[[ Source material, beginning ]]
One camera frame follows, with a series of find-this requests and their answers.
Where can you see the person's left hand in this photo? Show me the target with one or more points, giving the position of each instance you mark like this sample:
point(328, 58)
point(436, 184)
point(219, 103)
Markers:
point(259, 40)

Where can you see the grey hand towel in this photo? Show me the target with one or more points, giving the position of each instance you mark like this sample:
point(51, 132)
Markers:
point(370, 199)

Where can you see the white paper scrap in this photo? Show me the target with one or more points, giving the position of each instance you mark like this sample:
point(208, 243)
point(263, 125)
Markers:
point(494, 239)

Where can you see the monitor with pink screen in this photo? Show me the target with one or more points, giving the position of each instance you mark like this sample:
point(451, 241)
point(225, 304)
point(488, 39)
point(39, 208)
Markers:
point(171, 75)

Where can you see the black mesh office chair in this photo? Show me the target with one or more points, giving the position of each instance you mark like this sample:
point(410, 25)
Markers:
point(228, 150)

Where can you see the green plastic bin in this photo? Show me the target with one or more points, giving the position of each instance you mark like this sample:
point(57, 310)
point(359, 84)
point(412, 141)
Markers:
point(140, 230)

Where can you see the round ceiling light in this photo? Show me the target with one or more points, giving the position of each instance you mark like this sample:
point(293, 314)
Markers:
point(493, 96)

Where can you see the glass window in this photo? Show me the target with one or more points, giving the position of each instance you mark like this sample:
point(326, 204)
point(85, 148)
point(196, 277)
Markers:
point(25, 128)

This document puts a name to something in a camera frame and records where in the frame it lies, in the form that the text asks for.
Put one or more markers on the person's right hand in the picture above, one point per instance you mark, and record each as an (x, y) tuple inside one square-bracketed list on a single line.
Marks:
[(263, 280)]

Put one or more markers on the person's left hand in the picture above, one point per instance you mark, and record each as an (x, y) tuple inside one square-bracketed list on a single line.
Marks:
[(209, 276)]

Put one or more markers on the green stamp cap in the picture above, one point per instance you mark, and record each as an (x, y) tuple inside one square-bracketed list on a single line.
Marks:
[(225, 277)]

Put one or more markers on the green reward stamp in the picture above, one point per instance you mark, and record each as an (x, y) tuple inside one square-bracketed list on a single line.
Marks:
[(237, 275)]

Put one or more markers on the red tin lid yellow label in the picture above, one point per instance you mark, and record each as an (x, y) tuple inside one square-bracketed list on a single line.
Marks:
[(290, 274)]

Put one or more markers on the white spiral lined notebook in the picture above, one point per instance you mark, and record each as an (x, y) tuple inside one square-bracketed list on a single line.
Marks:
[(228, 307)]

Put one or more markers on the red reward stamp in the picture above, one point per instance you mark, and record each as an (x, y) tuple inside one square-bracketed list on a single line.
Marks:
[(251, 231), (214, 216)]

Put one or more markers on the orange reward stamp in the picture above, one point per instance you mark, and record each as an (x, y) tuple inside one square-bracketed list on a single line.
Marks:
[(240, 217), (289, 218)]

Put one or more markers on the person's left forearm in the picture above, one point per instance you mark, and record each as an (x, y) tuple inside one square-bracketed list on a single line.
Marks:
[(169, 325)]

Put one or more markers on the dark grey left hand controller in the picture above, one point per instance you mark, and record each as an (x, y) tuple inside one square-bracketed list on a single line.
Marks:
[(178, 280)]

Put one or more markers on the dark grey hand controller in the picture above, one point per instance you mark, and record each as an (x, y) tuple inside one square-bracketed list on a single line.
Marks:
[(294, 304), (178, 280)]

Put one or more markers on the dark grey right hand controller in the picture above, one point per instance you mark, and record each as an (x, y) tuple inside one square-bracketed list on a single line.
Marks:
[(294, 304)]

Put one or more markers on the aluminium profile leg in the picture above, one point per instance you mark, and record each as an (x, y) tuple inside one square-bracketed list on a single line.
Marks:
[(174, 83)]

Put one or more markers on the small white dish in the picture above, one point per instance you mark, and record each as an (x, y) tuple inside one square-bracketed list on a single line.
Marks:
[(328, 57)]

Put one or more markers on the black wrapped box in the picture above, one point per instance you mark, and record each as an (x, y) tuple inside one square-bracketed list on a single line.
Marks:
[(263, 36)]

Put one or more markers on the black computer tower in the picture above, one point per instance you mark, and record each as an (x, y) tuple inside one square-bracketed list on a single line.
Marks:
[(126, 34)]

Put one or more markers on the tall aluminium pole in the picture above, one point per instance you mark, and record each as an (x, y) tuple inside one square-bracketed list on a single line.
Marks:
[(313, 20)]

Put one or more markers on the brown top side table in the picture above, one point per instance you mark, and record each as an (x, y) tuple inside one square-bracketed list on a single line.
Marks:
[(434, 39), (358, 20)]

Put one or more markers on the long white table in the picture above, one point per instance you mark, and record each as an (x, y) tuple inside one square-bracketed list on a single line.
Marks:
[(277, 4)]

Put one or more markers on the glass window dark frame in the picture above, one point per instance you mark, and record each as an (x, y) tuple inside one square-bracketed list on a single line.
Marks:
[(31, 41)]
[[ Source material, end ]]
Goal of the exercise: Return each line among the entries that holds the word "camera".

Task answer:
One camera frame follows, with a series of find-this requests and their answers.
This document puts a name to something in a camera frame and records where in the frame it lies, in the form that the text asks for.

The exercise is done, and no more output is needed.